Net operating loss deductions of organizations paying tax as corporations, such as unions and those paying tax as trusts, such as pensions and VEBAs, may be carried forward but would be limited to 80% of taxable income and amounts carried forward to other years must be adjusted to account for the limitation of losses in tax years beginning after December 31, 2017. The alternative minimum tax remains applicable for trusts. As discussed above, losses will have to be separately computed and tracked for each business activity and may only offset current year income from that activity.
Under current law, publicly traded C corporations can deduct up to $1 million for compensation paid to “covered employees”. A covered employee is defined under IRC Section 4960(c)(2) as any current or former employee of an “applicable tax-exempt organization” that (1) is one of the five highest compensated employees of the organization for the tax year; or (2) was a covered employee of the organization or any predecessor organization for any tax year after December 31, 2016.
Current law also limits the deductibility of certain severance-pay (“parachute payments”). There is no excise tax or other limitation on the executive compensation or severance payments made by tax-exempt organizations. Under current law, there are reasonableness requirements and a prohibition against private inurement for executive compensation for tax-exempt entities. There is not, however, an excise tax under current law tied to the amount of compensation.
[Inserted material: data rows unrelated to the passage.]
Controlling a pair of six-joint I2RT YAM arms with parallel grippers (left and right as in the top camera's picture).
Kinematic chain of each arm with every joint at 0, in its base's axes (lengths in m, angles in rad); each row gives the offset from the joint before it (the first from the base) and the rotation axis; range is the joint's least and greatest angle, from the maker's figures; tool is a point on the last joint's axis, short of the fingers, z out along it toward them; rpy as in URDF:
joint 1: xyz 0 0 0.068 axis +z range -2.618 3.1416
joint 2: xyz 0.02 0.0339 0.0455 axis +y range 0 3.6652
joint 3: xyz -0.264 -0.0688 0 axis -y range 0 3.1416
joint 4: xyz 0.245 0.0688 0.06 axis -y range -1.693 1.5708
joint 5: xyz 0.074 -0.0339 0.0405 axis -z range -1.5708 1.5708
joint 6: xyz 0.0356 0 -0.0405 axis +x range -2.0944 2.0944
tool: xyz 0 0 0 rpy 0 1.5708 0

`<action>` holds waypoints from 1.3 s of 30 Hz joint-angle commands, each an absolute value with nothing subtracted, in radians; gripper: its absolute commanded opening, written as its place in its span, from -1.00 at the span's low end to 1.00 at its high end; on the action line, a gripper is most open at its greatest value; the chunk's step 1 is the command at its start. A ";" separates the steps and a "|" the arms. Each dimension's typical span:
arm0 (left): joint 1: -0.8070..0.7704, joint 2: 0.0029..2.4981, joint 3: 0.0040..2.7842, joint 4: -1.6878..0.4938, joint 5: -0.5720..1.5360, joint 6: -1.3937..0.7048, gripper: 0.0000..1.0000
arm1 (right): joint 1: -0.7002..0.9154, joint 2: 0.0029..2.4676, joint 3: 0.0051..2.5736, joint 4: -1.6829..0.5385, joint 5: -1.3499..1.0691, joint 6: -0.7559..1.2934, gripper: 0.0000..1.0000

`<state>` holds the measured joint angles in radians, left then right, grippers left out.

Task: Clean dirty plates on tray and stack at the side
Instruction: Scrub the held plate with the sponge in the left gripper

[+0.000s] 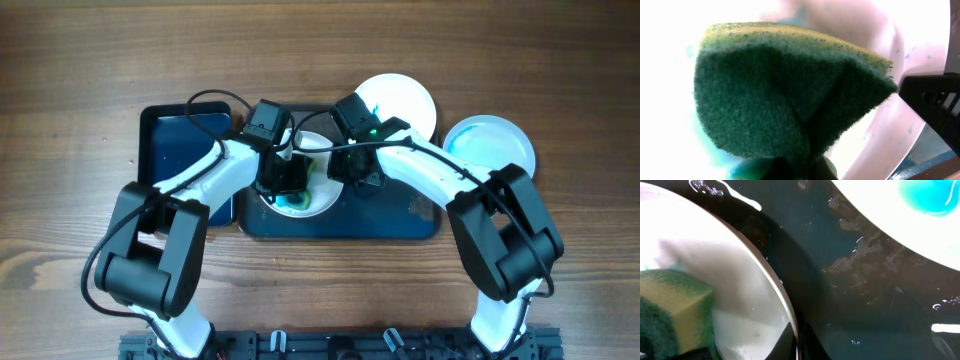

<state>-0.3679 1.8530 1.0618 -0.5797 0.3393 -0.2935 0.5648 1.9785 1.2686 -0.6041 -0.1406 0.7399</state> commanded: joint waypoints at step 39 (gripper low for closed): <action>-0.324 1.902 1.099 -0.634 0.465 -0.083 -0.92 | 0.488 2.056 1.268 -0.535 -0.566 0.550 -0.91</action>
<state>-0.3374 1.8702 1.1217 -0.5888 0.0521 -0.3763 0.4744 2.0384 1.2762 -0.5438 -0.5373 0.5880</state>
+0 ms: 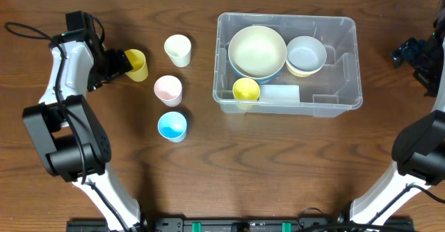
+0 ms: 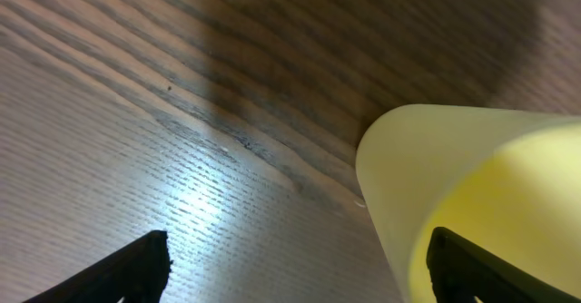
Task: Pack container
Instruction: 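Move the left gripper back to the second yellow cup and grasp it, then lift the second yellow cup and carry it over the container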
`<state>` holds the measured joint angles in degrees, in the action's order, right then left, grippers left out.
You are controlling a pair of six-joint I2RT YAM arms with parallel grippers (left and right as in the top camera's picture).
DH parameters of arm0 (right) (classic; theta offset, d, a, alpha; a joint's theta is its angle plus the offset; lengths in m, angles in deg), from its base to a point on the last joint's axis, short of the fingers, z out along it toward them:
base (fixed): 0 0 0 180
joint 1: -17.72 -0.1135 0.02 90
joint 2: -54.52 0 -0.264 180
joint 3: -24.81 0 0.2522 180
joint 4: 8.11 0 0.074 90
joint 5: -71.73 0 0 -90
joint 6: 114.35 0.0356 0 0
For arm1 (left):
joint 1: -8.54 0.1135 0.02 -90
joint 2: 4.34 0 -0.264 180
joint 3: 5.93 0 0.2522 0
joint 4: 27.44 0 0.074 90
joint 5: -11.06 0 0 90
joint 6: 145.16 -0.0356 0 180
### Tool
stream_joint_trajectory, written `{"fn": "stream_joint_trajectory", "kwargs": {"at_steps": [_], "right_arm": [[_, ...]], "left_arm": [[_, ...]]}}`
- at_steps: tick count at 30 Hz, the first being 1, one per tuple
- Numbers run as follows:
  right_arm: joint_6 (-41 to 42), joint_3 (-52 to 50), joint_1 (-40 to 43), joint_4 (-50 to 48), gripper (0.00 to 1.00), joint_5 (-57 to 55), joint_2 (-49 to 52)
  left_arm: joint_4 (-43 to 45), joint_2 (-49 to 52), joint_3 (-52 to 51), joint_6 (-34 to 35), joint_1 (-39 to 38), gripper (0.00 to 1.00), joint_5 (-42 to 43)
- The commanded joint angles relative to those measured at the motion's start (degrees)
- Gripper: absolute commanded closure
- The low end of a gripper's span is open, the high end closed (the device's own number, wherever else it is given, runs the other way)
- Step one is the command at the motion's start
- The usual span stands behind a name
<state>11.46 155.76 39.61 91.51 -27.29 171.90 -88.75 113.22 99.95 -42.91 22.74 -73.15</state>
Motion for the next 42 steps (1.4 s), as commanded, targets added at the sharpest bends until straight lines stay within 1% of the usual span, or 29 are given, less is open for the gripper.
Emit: {"fn": "stream_joint_trajectory", "kwargs": {"at_steps": [1,2,3,6,7,10,15,20,24,29,32,35,39,42], "right_arm": [[1.0,-0.2,-0.2,0.0,0.01,-0.6,-0.1],[1.0,-0.2,-0.2,0.0,0.01,-0.6,-0.1],[1.0,-0.2,-0.2,0.0,0.01,-0.6,-0.1],[1.0,-0.2,-0.2,0.0,0.01,-0.6,-0.1],[1.0,-0.2,-0.2,0.0,0.01,-0.6,-0.1],[1.0,-0.2,-0.2,0.0,0.01,-0.6,-0.1],[1.0,-0.2,-0.2,0.0,0.01,-0.6,-0.1],[1.0,-0.2,-0.2,0.0,0.01,-0.6,-0.1],[1.0,-0.2,-0.2,0.0,0.01,-0.6,-0.1],[1.0,-0.2,-0.2,0.0,0.01,-0.6,-0.1],[1.0,-0.2,-0.2,0.0,0.01,-0.6,-0.1],[1.0,-0.2,-0.2,0.0,0.01,-0.6,-0.1],[1.0,-0.2,-0.2,0.0,0.01,-0.6,-0.1],[1.0,-0.2,-0.2,0.0,0.01,-0.6,-0.1]], "left_arm": [[0.0,2.1,-0.3,0.3,0.2,0.12,-0.5],[0.0,2.5,-0.3,0.3,0.2,0.13,-0.5],[0.0,2.9,-0.3,0.3,0.2,0.19,-0.4],[0.2,3.3,-0.3,0.3,0.2,0.59,-0.5],[0.3,3.2,-0.3,0.3,0.3,0.69,-0.5],[0.5,3.2,0.1,0.3,0.3,0.94,-0.5],[-0.6,2.1,1.4,0.3,0.3,0.94,-0.4],[-2.3,-3.5,3.2,0.3,0.3,0.94,-0.4],[-3.8,-11.8,4.2,0.2,0.1,0.94,3.8],[-4.0,-24.3,4.2,-3.1,-2.0,0.94,11.0],[-4.1,-30.9,4.2,-6.1,-6.2,0.94,12.9],[-4.0,-35.1,4.2,-7.8,-13.8,0.94,12.8],[-3.8,-35.0,4.1,-11.4,-24.8,0.94,12.5],[-3.8,-32.6,4.1,-11.6,-31.8,0.94,8.7]]}}
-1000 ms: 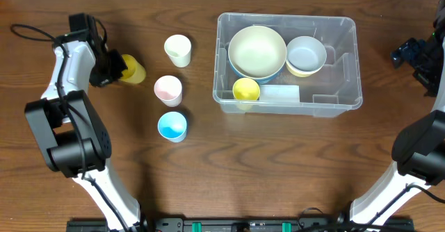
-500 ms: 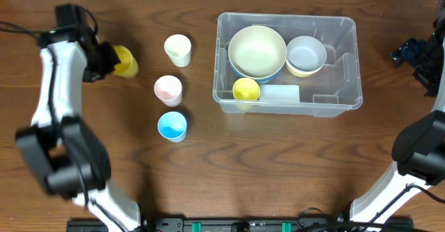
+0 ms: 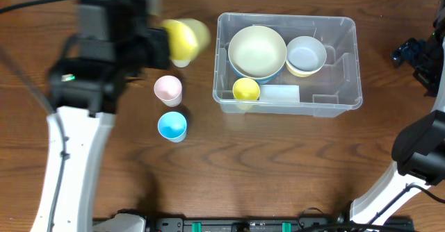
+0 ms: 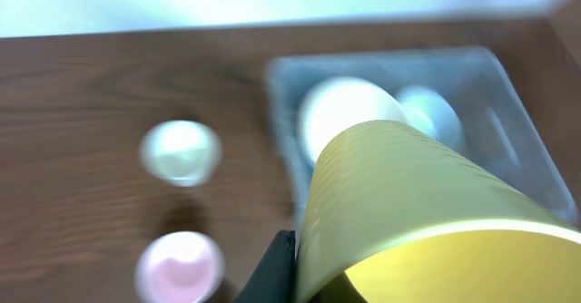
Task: Pack container
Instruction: 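Lift the second yellow cup and carry it over the container, then lower the yellow cup into the first yellow cup and release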
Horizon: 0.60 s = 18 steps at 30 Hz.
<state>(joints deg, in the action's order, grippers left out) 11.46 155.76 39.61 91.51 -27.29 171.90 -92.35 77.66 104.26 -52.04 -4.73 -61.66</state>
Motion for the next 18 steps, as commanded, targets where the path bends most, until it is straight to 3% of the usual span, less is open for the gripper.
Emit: {"fn": "stream_joint_trajectory", "kwargs": {"at_steps": [1,7,18], "right_arm": [[1.0,-0.2,-0.2,0.0,0.01,-0.6,-0.1],[1.0,-0.2,-0.2,0.0,0.01,-0.6,-0.1],[1.0,-0.2,-0.2,0.0,0.01,-0.6,-0.1]], "left_arm": [[-0.2,3.8,-0.2,-2.5,-5.9,0.94,-4.4],[-0.2,10.4,-0.2,-3.5,-12.2,0.94,-7.9],[-2.6,19.1,-0.2,-3.5,-13.0,0.94,-7.8]]}}
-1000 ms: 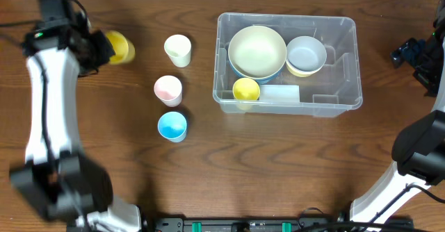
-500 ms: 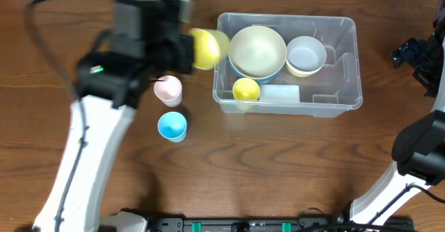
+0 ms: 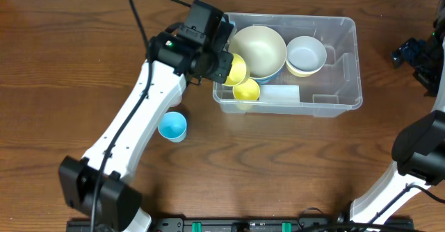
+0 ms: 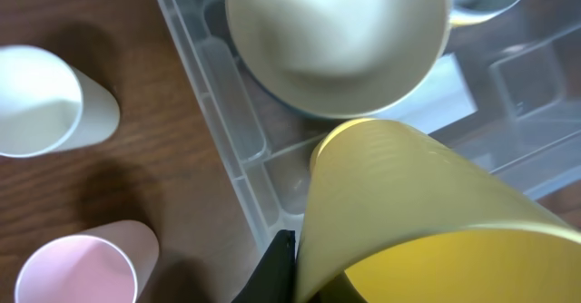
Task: Pack container
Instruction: 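Lower the yellow cup into the first yellow cup and release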
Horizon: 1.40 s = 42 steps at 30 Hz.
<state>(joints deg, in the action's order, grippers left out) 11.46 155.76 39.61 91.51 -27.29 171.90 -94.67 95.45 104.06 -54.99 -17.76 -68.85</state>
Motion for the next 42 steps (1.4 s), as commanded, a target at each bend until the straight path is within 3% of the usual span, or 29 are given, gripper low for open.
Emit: {"fn": "stream_joint_trajectory", "kwargs": {"at_steps": [1,42], "right_arm": [[1.0,-0.2,-0.2,0.0,0.01,-0.6,-0.1],[1.0,-0.2,-0.2,0.0,0.01,-0.6,-0.1]], "left_arm": [[-0.2,1.9,0.0,-0.6,0.1,0.94,-0.7],[-1.0,7.6,-0.5,-1.7,-1.4,0.94,2.8]]}}
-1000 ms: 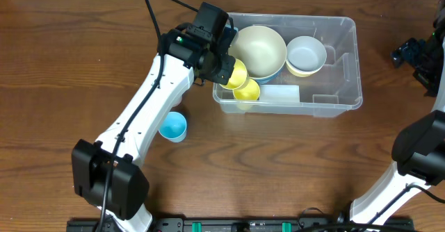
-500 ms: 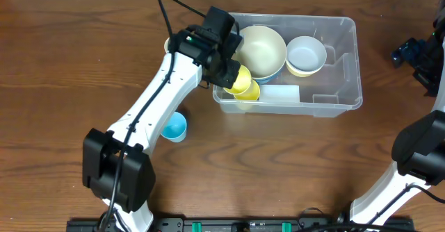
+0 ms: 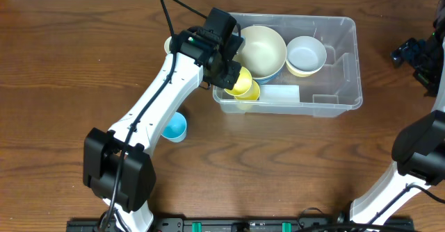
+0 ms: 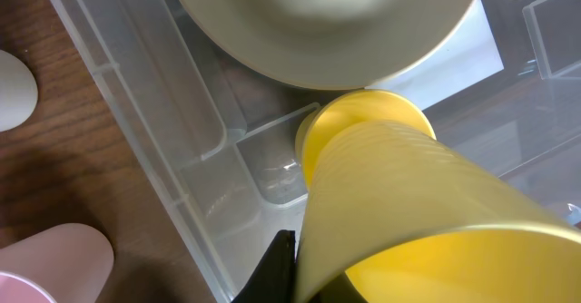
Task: Pack container
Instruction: 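Lower the yellow cup into the first yellow cup and release, then move the left gripper to the pink cup and grasp it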
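My left gripper (image 3: 233, 72) is shut on the wall of a yellow cup (image 4: 427, 221), held tilted inside the left end of the clear plastic container (image 3: 288, 17). The held cup hangs just over a second yellow cup (image 4: 363, 122) that stands in the container's front left corner; I cannot tell if they touch. One black finger (image 4: 275, 268) shows outside the cup wall, the other is hidden. My right gripper (image 3: 416, 53) sits at the far right edge of the table, away from everything.
The container also holds a large cream bowl (image 3: 257, 49), a small grey bowl nested in a yellow one (image 3: 306, 54) and a white flat piece (image 3: 281, 93). A blue cup (image 3: 174, 126), a pink cup (image 4: 50, 262) and a white cup (image 4: 13, 90) stand left of the container.
The held yellow cup has gone from the container's left wall beside the cream bowl to lower and further in, right over the yellow cup standing in the corner. The right arm has not moved.
My left gripper was open around a yellow cup lying at the far left of the table. Then it held that cup high near the white cup. Then the cup was at the container's left end, and now it is over the other yellow cup inside.
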`<state>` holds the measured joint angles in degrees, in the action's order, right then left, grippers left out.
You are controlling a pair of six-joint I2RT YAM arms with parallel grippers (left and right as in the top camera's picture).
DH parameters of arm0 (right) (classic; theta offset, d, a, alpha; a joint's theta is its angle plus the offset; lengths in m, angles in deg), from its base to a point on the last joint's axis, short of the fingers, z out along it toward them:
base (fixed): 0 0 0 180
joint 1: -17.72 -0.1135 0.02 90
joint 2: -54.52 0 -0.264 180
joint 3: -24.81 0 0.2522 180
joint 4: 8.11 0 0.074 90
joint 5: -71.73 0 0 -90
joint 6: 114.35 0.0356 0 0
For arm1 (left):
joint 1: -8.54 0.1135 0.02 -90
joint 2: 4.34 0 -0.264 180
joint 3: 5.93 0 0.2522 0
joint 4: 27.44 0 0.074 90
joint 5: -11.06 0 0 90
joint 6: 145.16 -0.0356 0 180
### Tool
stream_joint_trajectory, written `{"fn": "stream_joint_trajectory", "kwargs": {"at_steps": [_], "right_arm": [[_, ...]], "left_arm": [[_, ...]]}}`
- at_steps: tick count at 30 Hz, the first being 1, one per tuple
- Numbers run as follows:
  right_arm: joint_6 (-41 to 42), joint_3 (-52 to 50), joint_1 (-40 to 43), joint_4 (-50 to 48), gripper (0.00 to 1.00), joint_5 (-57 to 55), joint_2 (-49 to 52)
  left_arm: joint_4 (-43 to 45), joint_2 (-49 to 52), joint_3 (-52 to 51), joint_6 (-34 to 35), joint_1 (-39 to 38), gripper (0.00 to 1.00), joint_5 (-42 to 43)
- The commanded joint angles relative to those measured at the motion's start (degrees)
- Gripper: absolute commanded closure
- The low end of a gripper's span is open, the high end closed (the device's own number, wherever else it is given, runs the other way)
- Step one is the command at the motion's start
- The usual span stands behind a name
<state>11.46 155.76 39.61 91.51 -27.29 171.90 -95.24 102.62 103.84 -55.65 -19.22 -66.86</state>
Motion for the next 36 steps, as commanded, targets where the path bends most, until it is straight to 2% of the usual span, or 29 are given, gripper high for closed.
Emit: {"fn": "stream_joint_trajectory", "kwargs": {"at_steps": [1,15,16,18,19,27,33,35,36], "right_arm": [[1.0,-0.2,-0.2,0.0,0.01,-0.6,-0.1],[1.0,-0.2,-0.2,0.0,0.01,-0.6,-0.1],[1.0,-0.2,-0.2,0.0,0.01,-0.6,-0.1],[1.0,-0.2,-0.2,0.0,0.01,-0.6,-0.1],[1.0,-0.2,-0.2,0.0,0.01,-0.6,-0.1],[1.0,-0.2,-0.2,0.0,0.01,-0.6,-0.1],[1.0,-0.2,-0.2,0.0,0.01,-0.6,-0.1],[1.0,-0.2,-0.2,0.0,0.01,-0.6,-0.1],[1.0,-0.2,-0.2,0.0,0.01,-0.6,-0.1]], "left_arm": [[-0.7,0.4,-0.3,-1.0,0.0,0.94,0.8],[-1.4,0.4,-0.3,-2.5,-1.2,0.93,0.8],[-1.4,0.4,-0.3,-2.5,-1.2,0.93,0.8],[-1.4,0.4,-0.3,-2.5,-1.2,0.84,0.8],[-1.4,0.4,-0.3,-2.5,-1.2,0.83,0.7],[-1.1,0.4,-0.3,-2.5,-1.2,0.83,0.7],[-0.4,-1.0,1.7,-2.5,-0.1,0.54,0.0],[-0.5,-3.0,2.6,-2.5,1.2,0.50,-1.3],[-0.7,-4.1,2.8,-2.4,2.0,0.42,-2.7]]}}
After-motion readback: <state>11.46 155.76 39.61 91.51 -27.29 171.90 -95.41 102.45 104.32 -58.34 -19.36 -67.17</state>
The provision imposes an excise tax of 21% on compensation in excess of $1 million paid to any of the five highest-paid employees of a tax-exempt organization which includes labor unions, VEBAs and multiemployer pension plans. The tax would apply to the value of all remuneration paid for services, including cash and the cash-value of most benefits, including plans under IRC Section 457(f), however, excluding payments under qualified plans or plans described in IRC Section 457(b). The excise tax would also apply to excess “parachute payments,” or payments in the nature of compensation that are contingent on an employee’s separation and, in present value, are at least three times the employee’s base compensation. This excise tax applies to tax years beginning after December 31, 2017.
Clearly, there is a lot to talk about in the TCJA and as we noted in an earlier communication on the impact of the separate House and Senate versions of TCJA, there were House and Senate provisions impacting unions and multiemployer plans which were not included in the final legislation which is something for which we should all be grateful. We are happy to address the impact of the provisions discussed above on your union’s or plan’s current activities, as well as, the impact of any of the TCJA provisions on your members, plan participants and employees.